▶ **INFORMATION SUPPLIED**:
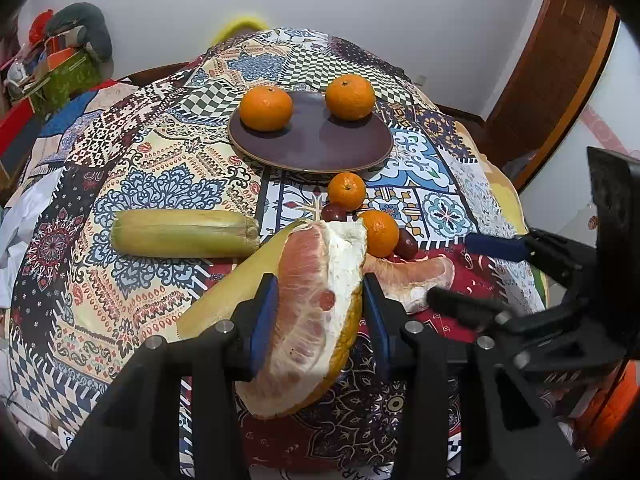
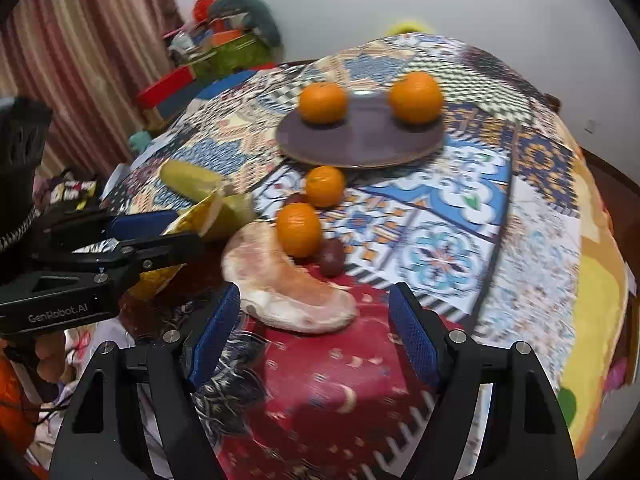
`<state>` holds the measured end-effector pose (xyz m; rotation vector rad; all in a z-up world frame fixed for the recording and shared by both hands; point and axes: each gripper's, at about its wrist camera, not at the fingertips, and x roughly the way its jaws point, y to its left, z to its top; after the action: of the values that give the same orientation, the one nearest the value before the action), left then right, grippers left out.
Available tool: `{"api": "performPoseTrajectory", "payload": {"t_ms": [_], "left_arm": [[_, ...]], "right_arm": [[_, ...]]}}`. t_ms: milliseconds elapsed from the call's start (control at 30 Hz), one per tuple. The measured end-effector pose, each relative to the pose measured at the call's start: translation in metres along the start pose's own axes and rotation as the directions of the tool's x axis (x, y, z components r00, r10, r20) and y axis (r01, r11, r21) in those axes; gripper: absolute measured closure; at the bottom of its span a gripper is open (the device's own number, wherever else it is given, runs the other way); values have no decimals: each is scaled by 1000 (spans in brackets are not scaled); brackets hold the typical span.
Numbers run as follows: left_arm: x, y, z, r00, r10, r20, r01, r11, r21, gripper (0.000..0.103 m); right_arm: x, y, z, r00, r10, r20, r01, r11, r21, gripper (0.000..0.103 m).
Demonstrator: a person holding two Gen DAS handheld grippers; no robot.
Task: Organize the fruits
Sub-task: 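Grasp a pomelo segment with the left tool while the right tool grasps another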
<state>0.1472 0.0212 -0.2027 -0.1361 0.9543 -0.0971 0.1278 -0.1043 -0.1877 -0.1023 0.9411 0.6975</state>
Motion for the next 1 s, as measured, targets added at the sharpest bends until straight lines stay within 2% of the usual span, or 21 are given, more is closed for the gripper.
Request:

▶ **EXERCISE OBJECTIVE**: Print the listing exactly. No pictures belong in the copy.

▶ **RESULT FOR THIS TASK**:
`<state>` holds the measured end-effector pose (xyz m; rotation vector rad; all in a z-up world frame fixed for the recording and shared by both hands; point and axes: each gripper's, at about its wrist camera, not at the fingertips, and x roughly the way its jaws point, y to its left, z to its top; after the action: of the values that give the same orientation, the one nearest the value before the action), left then right, grippers left out.
Available tool: `{"api": "performPoseTrajectory", "payload": {"t_ms": [_], "left_arm": [[_, ...]], "right_arm": [[_, ...]]}}`. t_ms: milliseconds elapsed from the call's start (control at 30 Hz), one per tuple. The measured end-effector pose, each relative to the pose measured at the call's start: translation in metres along the start pose's own axes and rotation as the directions of the tool's x axis (x, y, z components r00, r10, r20) and y axis (r01, r11, r21) in those axes; gripper: absolute measured closure; at the bottom of its span a gripper is open (the device's own number, wherever else it is given, runs the other way); values have no decimals: each is scaled by 1000 (spans in brackets are not scaled); brackets hold the typical span.
Numbers run as follows: left_arm: x, y, z, r00, r10, r20, r01, r11, r21, gripper (0.000..0.103 m); right_arm: x, y, z, r00, r10, r20, r01, r11, r21, gripper (0.000..0.103 m).
Demonstrator: a person holding two Gen DAS handheld grippers; no robot.
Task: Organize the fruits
Sub-task: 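Grasp a pomelo segment with the left tool while the right tool grasps another
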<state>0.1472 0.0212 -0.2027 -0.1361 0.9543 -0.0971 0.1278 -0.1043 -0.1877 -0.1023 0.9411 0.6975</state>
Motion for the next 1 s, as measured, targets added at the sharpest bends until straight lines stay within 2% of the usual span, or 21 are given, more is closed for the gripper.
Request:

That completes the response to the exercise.